**Problem to work on:**
Go through the material and pull out every line with the string "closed" in it.

**Exercise inputs:**
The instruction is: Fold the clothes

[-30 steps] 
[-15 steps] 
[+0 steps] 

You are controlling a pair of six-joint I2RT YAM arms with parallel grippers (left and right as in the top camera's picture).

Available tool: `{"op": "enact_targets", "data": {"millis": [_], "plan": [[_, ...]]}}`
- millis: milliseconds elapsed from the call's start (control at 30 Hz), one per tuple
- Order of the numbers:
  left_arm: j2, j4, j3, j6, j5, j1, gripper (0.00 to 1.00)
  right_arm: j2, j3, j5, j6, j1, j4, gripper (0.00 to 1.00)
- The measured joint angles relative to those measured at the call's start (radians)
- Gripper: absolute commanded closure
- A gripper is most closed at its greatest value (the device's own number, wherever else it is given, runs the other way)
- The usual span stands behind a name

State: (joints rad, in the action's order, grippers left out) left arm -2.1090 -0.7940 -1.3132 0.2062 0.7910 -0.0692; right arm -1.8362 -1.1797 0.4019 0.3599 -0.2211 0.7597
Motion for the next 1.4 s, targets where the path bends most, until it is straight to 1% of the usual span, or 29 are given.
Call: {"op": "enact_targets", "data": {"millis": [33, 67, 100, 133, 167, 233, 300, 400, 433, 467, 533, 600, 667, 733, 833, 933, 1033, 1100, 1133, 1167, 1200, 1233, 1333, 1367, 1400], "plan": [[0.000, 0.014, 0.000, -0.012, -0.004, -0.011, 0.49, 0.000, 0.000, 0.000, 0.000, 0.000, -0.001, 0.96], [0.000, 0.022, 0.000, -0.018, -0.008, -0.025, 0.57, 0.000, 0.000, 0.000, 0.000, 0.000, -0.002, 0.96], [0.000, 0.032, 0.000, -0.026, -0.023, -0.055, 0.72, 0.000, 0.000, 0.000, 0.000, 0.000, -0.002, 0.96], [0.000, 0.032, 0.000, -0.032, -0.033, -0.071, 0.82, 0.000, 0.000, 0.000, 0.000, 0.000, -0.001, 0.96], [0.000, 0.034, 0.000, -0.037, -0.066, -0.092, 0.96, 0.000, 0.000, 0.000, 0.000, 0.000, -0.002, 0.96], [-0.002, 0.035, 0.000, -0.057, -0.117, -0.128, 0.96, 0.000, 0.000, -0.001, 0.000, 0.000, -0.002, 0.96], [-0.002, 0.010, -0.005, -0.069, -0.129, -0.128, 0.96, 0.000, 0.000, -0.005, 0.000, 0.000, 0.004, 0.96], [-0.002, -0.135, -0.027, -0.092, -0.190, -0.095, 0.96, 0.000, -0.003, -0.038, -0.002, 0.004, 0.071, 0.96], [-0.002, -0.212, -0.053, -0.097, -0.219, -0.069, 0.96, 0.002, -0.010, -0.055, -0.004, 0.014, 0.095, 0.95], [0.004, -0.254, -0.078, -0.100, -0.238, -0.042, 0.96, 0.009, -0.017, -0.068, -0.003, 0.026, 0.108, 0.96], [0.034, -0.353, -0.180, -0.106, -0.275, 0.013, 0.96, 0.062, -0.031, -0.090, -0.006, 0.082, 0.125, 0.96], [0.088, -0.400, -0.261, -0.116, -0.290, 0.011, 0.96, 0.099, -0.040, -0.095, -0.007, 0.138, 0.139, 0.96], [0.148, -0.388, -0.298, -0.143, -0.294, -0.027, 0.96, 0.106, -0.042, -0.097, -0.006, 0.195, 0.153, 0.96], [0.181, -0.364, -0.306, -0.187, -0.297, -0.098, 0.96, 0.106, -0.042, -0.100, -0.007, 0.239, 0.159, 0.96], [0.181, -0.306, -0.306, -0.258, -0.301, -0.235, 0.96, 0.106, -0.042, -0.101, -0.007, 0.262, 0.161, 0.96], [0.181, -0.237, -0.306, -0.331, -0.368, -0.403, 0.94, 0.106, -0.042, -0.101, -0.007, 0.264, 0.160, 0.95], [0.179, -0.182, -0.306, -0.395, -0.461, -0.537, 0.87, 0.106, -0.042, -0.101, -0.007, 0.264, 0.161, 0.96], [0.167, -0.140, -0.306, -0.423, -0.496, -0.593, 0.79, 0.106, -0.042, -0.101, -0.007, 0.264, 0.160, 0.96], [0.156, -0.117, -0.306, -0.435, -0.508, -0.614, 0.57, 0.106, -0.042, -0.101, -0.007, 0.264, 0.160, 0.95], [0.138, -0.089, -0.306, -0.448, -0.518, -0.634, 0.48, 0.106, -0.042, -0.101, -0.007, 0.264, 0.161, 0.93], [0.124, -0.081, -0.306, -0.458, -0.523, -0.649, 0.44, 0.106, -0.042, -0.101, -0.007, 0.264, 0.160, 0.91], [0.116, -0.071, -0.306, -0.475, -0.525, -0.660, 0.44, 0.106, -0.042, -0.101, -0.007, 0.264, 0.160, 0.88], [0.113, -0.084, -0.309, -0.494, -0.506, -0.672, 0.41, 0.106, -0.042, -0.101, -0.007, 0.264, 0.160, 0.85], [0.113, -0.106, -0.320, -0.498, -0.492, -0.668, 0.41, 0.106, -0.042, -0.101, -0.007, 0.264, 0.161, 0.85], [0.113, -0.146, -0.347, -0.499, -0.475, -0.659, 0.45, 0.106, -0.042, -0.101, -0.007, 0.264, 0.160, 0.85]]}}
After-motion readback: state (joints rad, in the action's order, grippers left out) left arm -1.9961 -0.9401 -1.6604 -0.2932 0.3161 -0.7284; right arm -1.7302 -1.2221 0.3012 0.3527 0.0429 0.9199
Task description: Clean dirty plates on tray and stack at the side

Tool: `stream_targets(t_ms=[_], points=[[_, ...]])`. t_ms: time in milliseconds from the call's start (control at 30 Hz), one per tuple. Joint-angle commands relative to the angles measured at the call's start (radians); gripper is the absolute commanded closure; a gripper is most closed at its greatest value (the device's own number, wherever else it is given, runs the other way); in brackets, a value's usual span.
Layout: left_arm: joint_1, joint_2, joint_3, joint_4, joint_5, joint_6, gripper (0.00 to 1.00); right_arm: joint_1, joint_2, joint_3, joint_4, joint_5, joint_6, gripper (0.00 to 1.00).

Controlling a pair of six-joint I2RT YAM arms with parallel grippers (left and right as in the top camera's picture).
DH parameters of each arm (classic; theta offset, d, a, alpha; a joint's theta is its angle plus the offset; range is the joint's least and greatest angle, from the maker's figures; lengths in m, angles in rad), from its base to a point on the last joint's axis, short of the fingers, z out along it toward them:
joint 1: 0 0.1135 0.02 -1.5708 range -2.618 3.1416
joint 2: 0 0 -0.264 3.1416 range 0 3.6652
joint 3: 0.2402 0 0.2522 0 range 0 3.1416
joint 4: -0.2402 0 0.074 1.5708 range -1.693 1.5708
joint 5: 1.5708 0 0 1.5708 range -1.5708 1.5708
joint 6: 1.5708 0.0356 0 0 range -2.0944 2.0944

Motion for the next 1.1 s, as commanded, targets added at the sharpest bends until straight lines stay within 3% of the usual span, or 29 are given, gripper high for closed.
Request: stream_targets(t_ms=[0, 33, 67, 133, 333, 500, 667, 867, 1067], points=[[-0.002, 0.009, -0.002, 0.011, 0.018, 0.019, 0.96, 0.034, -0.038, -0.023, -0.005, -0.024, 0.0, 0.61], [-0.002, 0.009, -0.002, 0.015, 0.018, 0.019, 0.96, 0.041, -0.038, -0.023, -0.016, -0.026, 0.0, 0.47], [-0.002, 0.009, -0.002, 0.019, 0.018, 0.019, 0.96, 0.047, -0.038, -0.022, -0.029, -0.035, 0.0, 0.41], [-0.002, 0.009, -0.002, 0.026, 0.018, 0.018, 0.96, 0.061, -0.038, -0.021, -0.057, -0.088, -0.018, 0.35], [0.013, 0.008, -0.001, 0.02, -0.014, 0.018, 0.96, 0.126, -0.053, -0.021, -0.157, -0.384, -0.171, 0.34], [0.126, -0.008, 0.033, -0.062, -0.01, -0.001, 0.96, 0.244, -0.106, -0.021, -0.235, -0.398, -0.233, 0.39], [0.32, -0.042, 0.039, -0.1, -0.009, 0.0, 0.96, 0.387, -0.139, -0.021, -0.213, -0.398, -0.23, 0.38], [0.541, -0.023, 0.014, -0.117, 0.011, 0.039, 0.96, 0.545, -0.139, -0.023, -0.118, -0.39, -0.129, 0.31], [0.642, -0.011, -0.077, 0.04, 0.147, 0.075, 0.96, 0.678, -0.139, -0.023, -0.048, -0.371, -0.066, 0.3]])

**Task output:**
- A gripper is most closed at its greatest value (the device's own number, wherever else it is given, runs the other way)
Tool: `stream_targets(t_ms=[_], points=[[_, ...]])`. t_ms: time in milliseconds from the call's start (control at 30 Hz), one per tuple. Joint-angle commands relative to the angles measured at the call's start (radians); gripper is the absolute commanded closure; a gripper is most closed at its greatest value (the device's own number, wherever else it is given, runs the other way); in brackets, a value's usual span.
Motion for the next 1.1 s, as commanded, targets added at the sharpest bends until straight lines stay within 3% of the usual span, or 29 are given, gripper high for closed.

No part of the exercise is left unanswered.